**PROVIDED MATERIAL**
◆ ◆ ◆ ◆

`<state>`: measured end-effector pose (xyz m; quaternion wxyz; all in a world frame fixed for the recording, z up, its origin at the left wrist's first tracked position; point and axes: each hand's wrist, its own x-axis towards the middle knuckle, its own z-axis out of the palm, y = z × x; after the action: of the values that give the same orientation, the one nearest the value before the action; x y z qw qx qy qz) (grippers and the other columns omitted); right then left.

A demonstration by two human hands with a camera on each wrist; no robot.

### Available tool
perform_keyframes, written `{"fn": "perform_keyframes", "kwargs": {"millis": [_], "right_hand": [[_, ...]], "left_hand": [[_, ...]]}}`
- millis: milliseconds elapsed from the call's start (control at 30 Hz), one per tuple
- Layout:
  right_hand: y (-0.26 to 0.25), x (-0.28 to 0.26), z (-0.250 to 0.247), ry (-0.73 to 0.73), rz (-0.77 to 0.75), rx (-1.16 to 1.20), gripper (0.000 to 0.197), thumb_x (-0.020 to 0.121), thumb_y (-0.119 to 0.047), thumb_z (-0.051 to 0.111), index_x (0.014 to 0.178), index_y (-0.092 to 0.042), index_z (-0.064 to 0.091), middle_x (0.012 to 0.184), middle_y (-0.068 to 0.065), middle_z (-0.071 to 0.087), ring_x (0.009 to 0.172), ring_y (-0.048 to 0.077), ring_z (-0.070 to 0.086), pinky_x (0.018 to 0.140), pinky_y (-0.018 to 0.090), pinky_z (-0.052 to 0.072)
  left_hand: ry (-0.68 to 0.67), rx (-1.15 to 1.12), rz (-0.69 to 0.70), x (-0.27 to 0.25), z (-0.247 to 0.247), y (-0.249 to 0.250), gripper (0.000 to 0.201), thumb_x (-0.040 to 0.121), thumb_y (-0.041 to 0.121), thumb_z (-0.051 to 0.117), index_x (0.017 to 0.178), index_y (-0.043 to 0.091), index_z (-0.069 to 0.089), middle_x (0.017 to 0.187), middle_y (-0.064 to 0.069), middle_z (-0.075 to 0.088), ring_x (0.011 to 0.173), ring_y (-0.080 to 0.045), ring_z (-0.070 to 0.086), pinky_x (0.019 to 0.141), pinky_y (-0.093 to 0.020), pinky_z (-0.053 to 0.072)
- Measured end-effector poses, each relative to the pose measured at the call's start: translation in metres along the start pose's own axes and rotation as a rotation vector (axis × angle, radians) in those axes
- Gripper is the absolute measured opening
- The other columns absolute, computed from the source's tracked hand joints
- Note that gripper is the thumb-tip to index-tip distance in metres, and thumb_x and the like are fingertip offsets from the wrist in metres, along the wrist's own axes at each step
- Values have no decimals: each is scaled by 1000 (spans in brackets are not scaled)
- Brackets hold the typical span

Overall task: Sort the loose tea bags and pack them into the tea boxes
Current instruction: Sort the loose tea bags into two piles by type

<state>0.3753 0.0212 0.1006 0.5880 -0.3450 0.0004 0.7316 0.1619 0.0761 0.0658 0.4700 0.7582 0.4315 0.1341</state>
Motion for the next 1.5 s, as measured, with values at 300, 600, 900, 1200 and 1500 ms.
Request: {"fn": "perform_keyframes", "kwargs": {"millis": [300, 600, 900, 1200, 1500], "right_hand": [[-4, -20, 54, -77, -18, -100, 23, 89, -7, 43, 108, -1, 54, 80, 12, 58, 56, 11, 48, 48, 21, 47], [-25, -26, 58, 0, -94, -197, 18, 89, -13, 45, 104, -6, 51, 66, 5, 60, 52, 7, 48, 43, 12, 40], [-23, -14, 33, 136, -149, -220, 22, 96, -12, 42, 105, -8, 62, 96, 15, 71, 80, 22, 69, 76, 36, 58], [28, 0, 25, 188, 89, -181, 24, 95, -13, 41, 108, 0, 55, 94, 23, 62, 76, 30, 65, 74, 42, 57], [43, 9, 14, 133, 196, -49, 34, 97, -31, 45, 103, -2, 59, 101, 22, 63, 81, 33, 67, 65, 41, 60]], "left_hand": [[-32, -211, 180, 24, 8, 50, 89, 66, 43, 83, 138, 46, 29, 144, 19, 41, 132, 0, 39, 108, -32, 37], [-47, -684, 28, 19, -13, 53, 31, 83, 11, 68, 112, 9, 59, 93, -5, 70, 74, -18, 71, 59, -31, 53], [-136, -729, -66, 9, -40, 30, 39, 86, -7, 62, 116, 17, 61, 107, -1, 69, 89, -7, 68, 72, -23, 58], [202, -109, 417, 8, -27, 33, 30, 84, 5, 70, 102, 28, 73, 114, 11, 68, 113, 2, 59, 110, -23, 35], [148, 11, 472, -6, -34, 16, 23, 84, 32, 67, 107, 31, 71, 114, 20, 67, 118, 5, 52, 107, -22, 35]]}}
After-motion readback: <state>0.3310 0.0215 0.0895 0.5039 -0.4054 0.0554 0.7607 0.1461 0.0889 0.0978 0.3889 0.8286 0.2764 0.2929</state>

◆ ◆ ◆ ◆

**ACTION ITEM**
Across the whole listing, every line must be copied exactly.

**YOUR RESPONSE**
`<state>`: measured end-effector pose (xyz m; quaternion wxyz; all in a world frame fixed for the recording, z up, its origin at the left wrist's first tracked position; point and axes: each hand's wrist, its own x-axis towards the middle knuckle, its own z-axis out of the palm, y = z × x; after the action: of the values that give the same orientation, the one nearest the value before the action; x y z qw qx qy qz) (grippers and the other columns omitted); right then left.

A demonstration by two human hands with a camera on each wrist; no robot.

### Available tool
perform_keyframes, written `{"fn": "perform_keyframes", "kwargs": {"millis": [_], "right_hand": [[_, ...]], "left_hand": [[_, ...]]}}`
- millis: milliseconds elapsed from the call's start (control at 30 Hz), one per tuple
- Layout:
  right_hand: y (-0.26 to 0.25), x (-0.28 to 0.26), z (-0.250 to 0.247), ry (-0.73 to 0.73), rz (-0.77 to 0.75), rx (-1.16 to 1.20), gripper (0.000 to 0.197), thumb_x (-0.020 to 0.121), thumb_y (-0.119 to 0.047), thumb_z (-0.051 to 0.111), index_x (0.014 to 0.178), index_y (-0.092 to 0.042), index_z (-0.064 to 0.091), middle_x (0.012 to 0.184), middle_y (-0.068 to 0.065), middle_z (-0.071 to 0.087), ring_x (0.009 to 0.172), ring_y (-0.048 to 0.077), ring_z (-0.070 to 0.086), pinky_x (0.018 to 0.140), pinky_y (-0.018 to 0.090), pinky_z (-0.052 to 0.072)
  left_hand: ry (-0.68 to 0.67), rx (-1.15 to 1.12), rz (-0.69 to 0.70), x (-0.27 to 0.25), z (-0.247 to 0.247), y (-0.249 to 0.250), gripper (0.000 to 0.201), thumb_x (-0.040 to 0.121), thumb_y (-0.041 to 0.121), thumb_z (-0.051 to 0.117), index_x (0.017 to 0.178), index_y (-0.043 to 0.091), index_z (-0.069 to 0.089), middle_x (0.017 to 0.187), middle_y (-0.064 to 0.069), middle_z (-0.075 to 0.088), ring_x (0.011 to 0.173), ring_y (-0.080 to 0.045), ring_z (-0.070 to 0.086), pinky_x (0.019 to 0.141), pinky_y (-0.093 to 0.020), pinky_z (-0.053 to 0.072)
- Measured end-effector poses, each relative to the pose measured at the call's start: translation in metres along the start pose's own axes and rotation as a rotation vector (axis × angle, radians) in those axes
- Gripper is the absolute measured opening
- The other columns absolute, computed from the source's tracked hand joints
- Note that gripper is the thumb-tip to index-tip distance in metres, and thumb_x and the like are fingertip offsets from the wrist in metres, along the wrist's own axes at each step
- Values have no decimals: each is scaled by 1000 (spans in brackets are not scaled)
- Brackets hold the typical span

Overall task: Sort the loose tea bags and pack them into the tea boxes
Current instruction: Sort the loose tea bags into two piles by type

<state>0.3753 0.0212 0.1006 0.5880 -0.3450 0.0004 0.7316 0.1619 0.0761 0.0658 0.4700 0.7582 0.4315 0.1341</state>
Motion for the next 1.5 s, as measured, with values at 300, 600, 900, 1200 and 1500 ms.
Request: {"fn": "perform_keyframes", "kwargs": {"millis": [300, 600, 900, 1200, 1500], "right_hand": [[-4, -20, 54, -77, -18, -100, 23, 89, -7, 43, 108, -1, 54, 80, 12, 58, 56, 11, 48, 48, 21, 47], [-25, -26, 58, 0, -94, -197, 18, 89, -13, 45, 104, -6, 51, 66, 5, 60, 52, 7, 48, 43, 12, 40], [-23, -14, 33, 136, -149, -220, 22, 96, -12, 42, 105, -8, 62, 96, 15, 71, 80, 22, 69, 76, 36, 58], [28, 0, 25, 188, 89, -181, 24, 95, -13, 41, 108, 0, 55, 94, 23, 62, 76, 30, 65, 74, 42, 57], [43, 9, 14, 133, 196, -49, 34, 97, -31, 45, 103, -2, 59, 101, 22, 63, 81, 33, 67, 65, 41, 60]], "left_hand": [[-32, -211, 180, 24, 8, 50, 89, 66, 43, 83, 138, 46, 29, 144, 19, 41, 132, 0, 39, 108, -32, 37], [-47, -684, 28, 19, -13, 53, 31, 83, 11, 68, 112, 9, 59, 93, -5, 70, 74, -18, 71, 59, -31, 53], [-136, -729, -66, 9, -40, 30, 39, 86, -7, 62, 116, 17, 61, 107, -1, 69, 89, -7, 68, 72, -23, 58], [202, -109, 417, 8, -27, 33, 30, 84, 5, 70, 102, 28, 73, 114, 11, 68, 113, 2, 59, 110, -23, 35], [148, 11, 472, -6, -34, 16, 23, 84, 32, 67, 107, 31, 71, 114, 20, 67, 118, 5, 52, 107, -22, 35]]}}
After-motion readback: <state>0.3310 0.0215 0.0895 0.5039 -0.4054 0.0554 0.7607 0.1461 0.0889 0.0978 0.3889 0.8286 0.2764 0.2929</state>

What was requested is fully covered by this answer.